Ordonnance n° 45-2456 du 19 octobre 1945 portant statut de la mutualité
CHAPITRE IV : Contentieux, contrôle, sanctions.
Les contestations sur la validité de toutes les opérations électorales sont portées, dans le délai de quinze jours, à dater de l'élection, devant le juge de paix du siège social de la société.
Le juge de paix statue, dans les quinze jours de la déclaration au greffe, sans frais, ni forme de procédure et sur simple avertissement donné trois jours à l'avance, à toutes les parties intéressées.
La décision du juge de paix est en dernier ressort. Elle peut être déférée à la cour de cassation. Le pourvoi n'est recevable que s'il est formé dans les dix jours de la notification de la décision. Il est formé, par simple requête déposée au greffe la justice de paix et dénoncée aux défendeurs, dans les dix jours qui suivent. Il est dispensé du ministère d'avocat et jugé, d'urgence, sans frais, ni amende.
Les pièces et mémoires fournis par les parties sont transmis, sans frais, par le greffier de la justice de paix, au greffier de la cour de cassation. La chambre sociale de cette cour statue, directement, sur le pourvoi. Tous les actes sont dispensés de timbre et enregistrés gratis.
Le ministre du travail et de la sécurité sociale peut faire procéder au contrôle sur des opérations des sociétés mutualistes par le service du contrôle général de la sécurité sociale et par les inspecteurs des directions régionales de la sécurité sociale.
Le ministre des finances peut également faire procéder aux mêmes vérifications par l'inspection générale des finances et par les comptables supérieurs du Trésor.
Les sociétés mutualistes sont tenues de communiquer, aux fonctionnaires et agents chargés du contrôle sur pièces et sur place, leurs livres, registres, procès-verbaux et pièces comptables de toute nature.
A dater de la publication de l'arrêté portant retrait d'approbation, le fonctionnement de la société est suspendu. La liquidation s'opère conformément aux prescriptions de l'article 32 de la présente ordonnance.

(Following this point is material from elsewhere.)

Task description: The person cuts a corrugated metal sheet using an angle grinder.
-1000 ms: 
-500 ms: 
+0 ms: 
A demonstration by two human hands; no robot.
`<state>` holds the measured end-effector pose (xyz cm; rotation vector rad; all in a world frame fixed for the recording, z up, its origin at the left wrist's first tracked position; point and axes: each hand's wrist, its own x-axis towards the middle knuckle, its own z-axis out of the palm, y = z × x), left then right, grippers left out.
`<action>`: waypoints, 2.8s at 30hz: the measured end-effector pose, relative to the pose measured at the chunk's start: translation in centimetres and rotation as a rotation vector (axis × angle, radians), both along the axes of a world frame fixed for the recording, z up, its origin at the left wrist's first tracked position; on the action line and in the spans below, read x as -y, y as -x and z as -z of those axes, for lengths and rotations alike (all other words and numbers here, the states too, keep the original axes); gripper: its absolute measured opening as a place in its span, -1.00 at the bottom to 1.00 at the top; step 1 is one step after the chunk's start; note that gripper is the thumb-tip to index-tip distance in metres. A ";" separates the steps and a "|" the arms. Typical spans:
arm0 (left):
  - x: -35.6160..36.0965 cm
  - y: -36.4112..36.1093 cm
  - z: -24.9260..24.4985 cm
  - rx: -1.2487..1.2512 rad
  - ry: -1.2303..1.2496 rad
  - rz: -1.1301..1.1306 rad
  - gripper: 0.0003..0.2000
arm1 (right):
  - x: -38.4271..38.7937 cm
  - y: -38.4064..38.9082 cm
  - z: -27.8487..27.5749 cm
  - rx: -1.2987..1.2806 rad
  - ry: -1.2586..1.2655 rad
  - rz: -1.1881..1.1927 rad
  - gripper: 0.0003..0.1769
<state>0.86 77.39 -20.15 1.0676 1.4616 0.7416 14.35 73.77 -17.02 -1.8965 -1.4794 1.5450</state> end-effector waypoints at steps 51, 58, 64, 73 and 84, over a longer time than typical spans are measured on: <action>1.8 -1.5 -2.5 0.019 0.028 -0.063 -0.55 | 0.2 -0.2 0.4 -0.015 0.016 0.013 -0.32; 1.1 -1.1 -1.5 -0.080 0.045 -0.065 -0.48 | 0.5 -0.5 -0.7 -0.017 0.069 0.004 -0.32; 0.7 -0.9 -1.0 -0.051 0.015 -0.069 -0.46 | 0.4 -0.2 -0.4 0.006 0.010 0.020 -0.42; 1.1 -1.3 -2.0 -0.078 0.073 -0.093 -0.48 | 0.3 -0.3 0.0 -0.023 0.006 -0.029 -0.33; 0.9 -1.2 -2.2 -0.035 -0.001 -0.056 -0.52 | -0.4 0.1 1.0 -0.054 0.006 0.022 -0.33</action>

L'arrêté de retrait d'approbation peut ordonner le transfert des oeuvres sociales. Il détermine, dans ce cas, les conditions dudit transfert.
1° Toutes les personnes qui, à quelque titre que ce soit, participent à l'administration d'un groupement soumis à la présente ordonnance et fonctionnant sous la dénomination de société mutualiste, sans que ses statuts aient été approuvés dans les conditions de l'article 4 de la présente ordonnance ;
2° Toutes les personnes qui participent à l'administration et à la gestion d'un groupement pratiquant des opérations prévues par la présente ordonnance, au cas où ce groupement ne se serait pas conformé à l'article 2 de la présente ordonnance ;
3° Les présidents, les administrateurs ou directeurs des sociétés mutualistes qui se rendent coupables d'infraction aux articles 3 (3e alinéa), 11, 12, 13, 16, 21 (3e alinéa) et 49 de la présente ordonnance et des textes pris pour l'application de ces dispositions.
Le tribunal peut, en outre, prononcer l'incapacité temporaire ou définitive de participer à l'administration ou à la direction d'une société ou union de sociétés mutualistes. En cas d'infraction à cette interdiction, les délinquants seront punis d'une amende de 1 000 à 6 000 F et d'un emprisonnement de six jours à deux mois ou à l'une de ces peines seulement.
Les autres infractions aux dispositions de la présente ordonnance et des textes pris pour son application, sont poursuivies contre les présidents, les administrateurs ou directeurs et punis d'une amende de 12 à 180 F.